▽

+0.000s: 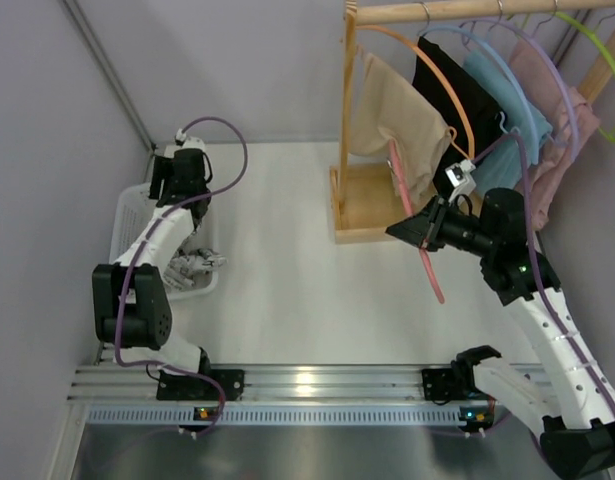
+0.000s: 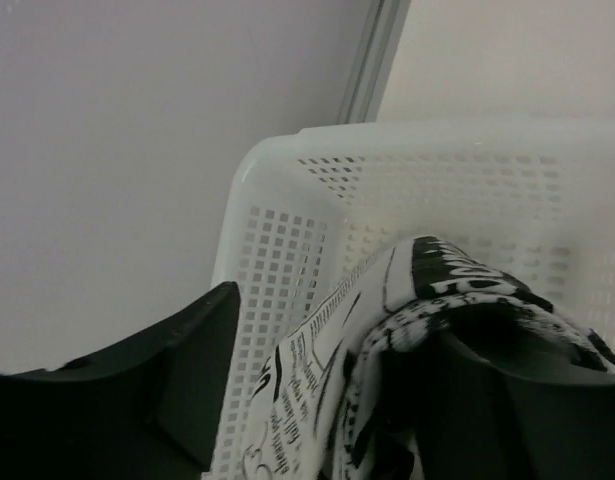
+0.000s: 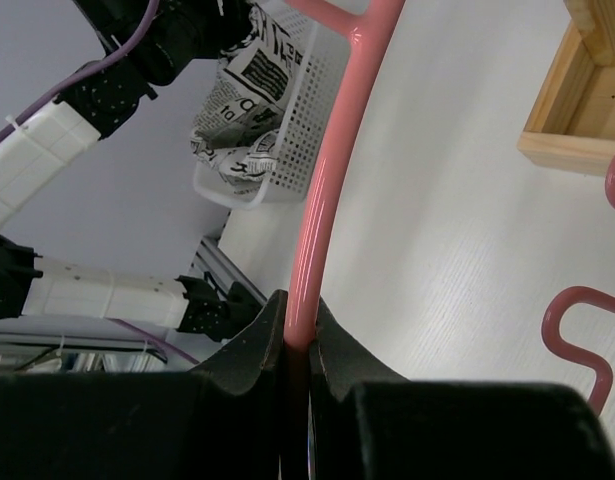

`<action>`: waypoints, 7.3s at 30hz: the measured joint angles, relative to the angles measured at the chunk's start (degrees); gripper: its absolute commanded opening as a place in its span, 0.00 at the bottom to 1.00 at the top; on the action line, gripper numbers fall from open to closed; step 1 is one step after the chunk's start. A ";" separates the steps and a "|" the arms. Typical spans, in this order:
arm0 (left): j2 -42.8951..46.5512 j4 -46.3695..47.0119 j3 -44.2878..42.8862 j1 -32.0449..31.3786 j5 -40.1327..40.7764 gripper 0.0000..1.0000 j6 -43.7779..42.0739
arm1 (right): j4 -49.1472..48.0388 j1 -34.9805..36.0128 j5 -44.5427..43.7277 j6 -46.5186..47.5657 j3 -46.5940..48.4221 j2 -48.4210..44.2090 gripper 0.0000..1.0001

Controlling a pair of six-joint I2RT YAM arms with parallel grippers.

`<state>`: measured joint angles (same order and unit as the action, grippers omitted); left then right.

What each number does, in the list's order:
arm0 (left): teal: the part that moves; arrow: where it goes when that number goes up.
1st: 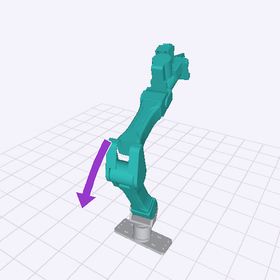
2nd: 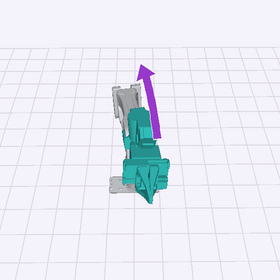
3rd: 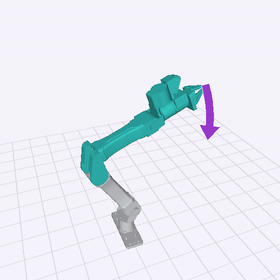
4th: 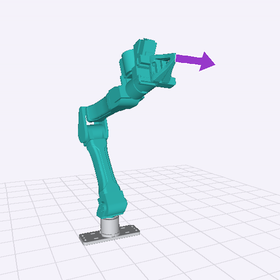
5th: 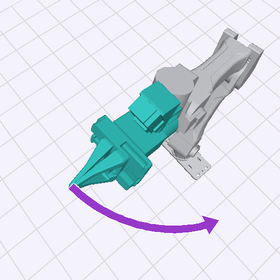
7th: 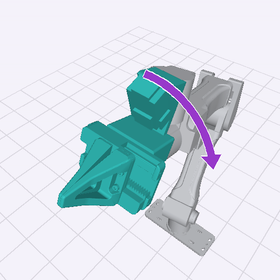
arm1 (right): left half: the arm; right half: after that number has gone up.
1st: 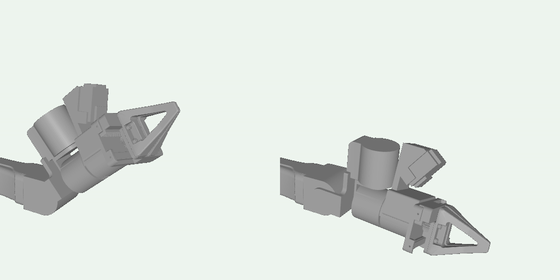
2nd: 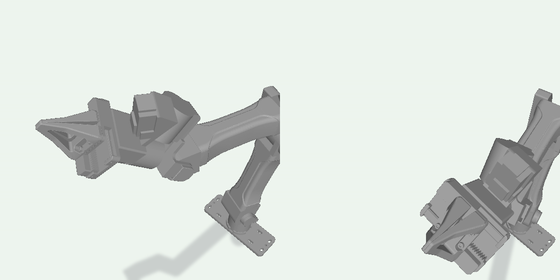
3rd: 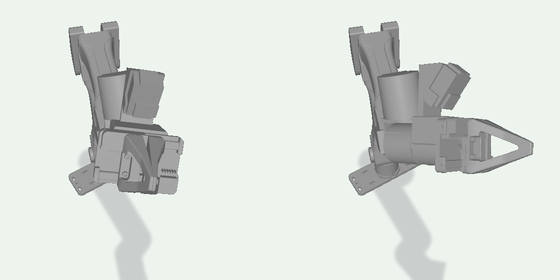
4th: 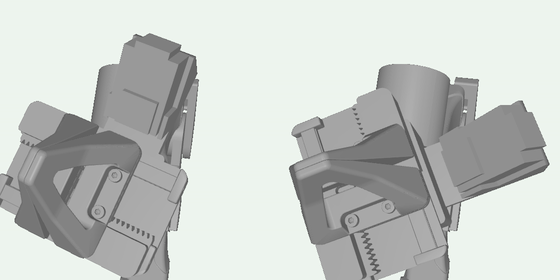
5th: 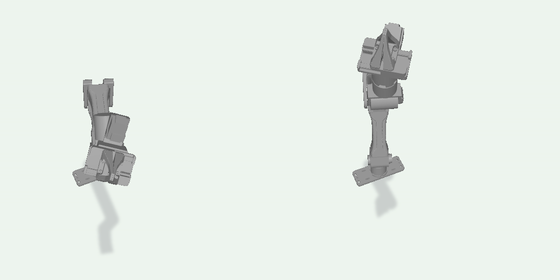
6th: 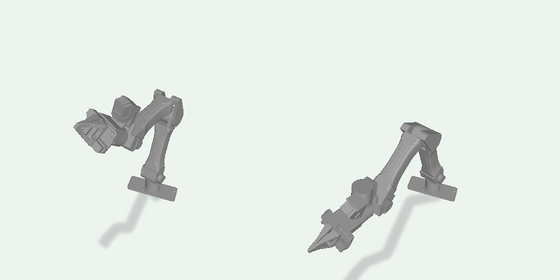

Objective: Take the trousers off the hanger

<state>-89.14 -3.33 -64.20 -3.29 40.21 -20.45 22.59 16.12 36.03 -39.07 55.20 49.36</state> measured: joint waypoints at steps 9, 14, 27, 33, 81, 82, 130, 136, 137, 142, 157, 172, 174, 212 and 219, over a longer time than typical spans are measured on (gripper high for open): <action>5.07 -11.89 -8.13 0.15 -5.49 0.98 6.75 | 1.99 0.00 -2.08 -0.15 2.29 -1.42 0.00; 15.91 -18.47 -8.13 0.20 -12.63 0.98 8.98 | 3.28 0.00 -3.52 -1.55 4.37 -1.31 0.00; 35.19 -24.98 -8.79 0.17 -36.39 0.98 10.27 | 0.55 0.04 -2.43 -9.20 10.58 4.59 0.00; 36.00 -25.38 -8.92 0.20 -40.83 0.98 10.93 | -5.97 0.50 0.46 -16.15 17.27 11.26 0.00; 35.91 -26.73 -10.51 0.20 -42.53 0.98 16.06 | -16.76 3.26 -3.13 -28.50 49.96 43.08 0.00; 35.91 -26.73 -10.45 0.20 -42.53 0.98 16.09 | -16.55 3.26 -3.28 -28.63 49.90 43.23 0.00; 37.35 -26.77 -10.71 0.20 -43.50 0.98 17.99 | -1.81 0.35 -10.91 -2.45 41.55 15.21 0.90; 37.11 -26.80 -10.71 0.20 -43.91 0.98 18.95 | -0.98 -9.14 -9.42 -0.92 45.33 17.00 0.81; 37.13 -26.77 -10.71 0.20 -43.91 0.98 19.02 | -0.87 -10.95 -8.81 -0.92 45.42 18.01 0.77; 37.16 -26.77 -10.69 0.20 -44.24 0.98 19.04 | -0.87 -15.10 -4.98 -1.66 45.16 23.85 0.69; 38.01 -26.80 -10.43 0.20 -44.70 0.98 19.04 | -7.78 -14.58 -2.84 -6.23 44.94 32.92 0.65; 39.30 -26.84 -9.35 0.20 -44.68 0.98 18.60 | -17.62 -10.23 0.33 -15.58 44.57 39.80 0.16; 39.50 -26.82 -9.27 0.20 -44.68 0.98 18.56 | -18.71 -10.14 0.85 -17.11 44.57 39.87 0.10; 40.37 -25.90 -8.57 0.20 -56.98 0.98 14.01 | -25.05 -10.19 4.26 -32.06 33.90 23.69 0.00; 40.15 -25.20 -4.57 -0.09 -64.13 0.98 10.27 | -23.65 -10.23 2.75 -30.99 26.34 13.35 0.00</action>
<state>-48.99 -28.53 -68.77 -3.38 -23.92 -10.17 -1.06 5.89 38.79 -70.06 81.54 62.72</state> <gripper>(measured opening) 0.983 0.084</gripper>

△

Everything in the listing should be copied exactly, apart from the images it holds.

- **Exercise result**
+0.000s: 
+0.000s: 
+0.000s: 

`<action>`: waypoints, 7.3s at 30hz: the measured joint angles, relative to the angles measured at the chunk's start (degrees); gripper: its absolute commanded opening as a place in its span, 0.00 at the bottom to 1.00 at the top; on the action line, gripper numbers fall from open to closed; step 1 is one step after the chunk's start. A ";" separates the steps and a "|" the arms. Typical spans, in this order:
arm0 (left): j2 -42.8951..46.5512 j4 -46.3695..47.0119 j3 -44.2878..42.8862 j1 -32.0449..31.3786 j5 -40.1327..40.7764 gripper 0.0000..1.0000 j6 -43.7779..42.0739
arm1 (right): j4 -49.1472..48.0388 j1 -34.9805..36.0128 j5 -44.5427..43.7277 j6 -46.5186..47.5657 j3 -46.5940..48.4221 j2 -48.4210..44.2090 gripper 0.0000..1.0001

Controlling a pair of six-joint I2RT YAM arms with parallel grippers.

`<state>`: measured joint angles (same order and unit as the action, grippers omitted); left then right.

What each number does, in the list's order:
arm0 (left): teal: the part that moves; arrow: where it goes when that number goes up.
1st: 
2nd: 
3rd: 
4th: 
5th: 
7th: 
arm1 (right): left half: the arm; right half: after that number has gone up.
1st: 
2nd: 
3rd: 
4th: 
5th: 
6th: 

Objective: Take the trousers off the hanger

<state>-89.14 -3.33 -64.20 -3.29 40.21 -20.45 22.59 16.12 36.03 -39.07 55.20 49.36</state> measured: joint waypoints at steps 9, 14, 27, 33, 81, 82, 130, 136, 137, 142, 157, 172, 174, 212 and 219, over a longer time than typical spans are measured on (gripper high for open): <action>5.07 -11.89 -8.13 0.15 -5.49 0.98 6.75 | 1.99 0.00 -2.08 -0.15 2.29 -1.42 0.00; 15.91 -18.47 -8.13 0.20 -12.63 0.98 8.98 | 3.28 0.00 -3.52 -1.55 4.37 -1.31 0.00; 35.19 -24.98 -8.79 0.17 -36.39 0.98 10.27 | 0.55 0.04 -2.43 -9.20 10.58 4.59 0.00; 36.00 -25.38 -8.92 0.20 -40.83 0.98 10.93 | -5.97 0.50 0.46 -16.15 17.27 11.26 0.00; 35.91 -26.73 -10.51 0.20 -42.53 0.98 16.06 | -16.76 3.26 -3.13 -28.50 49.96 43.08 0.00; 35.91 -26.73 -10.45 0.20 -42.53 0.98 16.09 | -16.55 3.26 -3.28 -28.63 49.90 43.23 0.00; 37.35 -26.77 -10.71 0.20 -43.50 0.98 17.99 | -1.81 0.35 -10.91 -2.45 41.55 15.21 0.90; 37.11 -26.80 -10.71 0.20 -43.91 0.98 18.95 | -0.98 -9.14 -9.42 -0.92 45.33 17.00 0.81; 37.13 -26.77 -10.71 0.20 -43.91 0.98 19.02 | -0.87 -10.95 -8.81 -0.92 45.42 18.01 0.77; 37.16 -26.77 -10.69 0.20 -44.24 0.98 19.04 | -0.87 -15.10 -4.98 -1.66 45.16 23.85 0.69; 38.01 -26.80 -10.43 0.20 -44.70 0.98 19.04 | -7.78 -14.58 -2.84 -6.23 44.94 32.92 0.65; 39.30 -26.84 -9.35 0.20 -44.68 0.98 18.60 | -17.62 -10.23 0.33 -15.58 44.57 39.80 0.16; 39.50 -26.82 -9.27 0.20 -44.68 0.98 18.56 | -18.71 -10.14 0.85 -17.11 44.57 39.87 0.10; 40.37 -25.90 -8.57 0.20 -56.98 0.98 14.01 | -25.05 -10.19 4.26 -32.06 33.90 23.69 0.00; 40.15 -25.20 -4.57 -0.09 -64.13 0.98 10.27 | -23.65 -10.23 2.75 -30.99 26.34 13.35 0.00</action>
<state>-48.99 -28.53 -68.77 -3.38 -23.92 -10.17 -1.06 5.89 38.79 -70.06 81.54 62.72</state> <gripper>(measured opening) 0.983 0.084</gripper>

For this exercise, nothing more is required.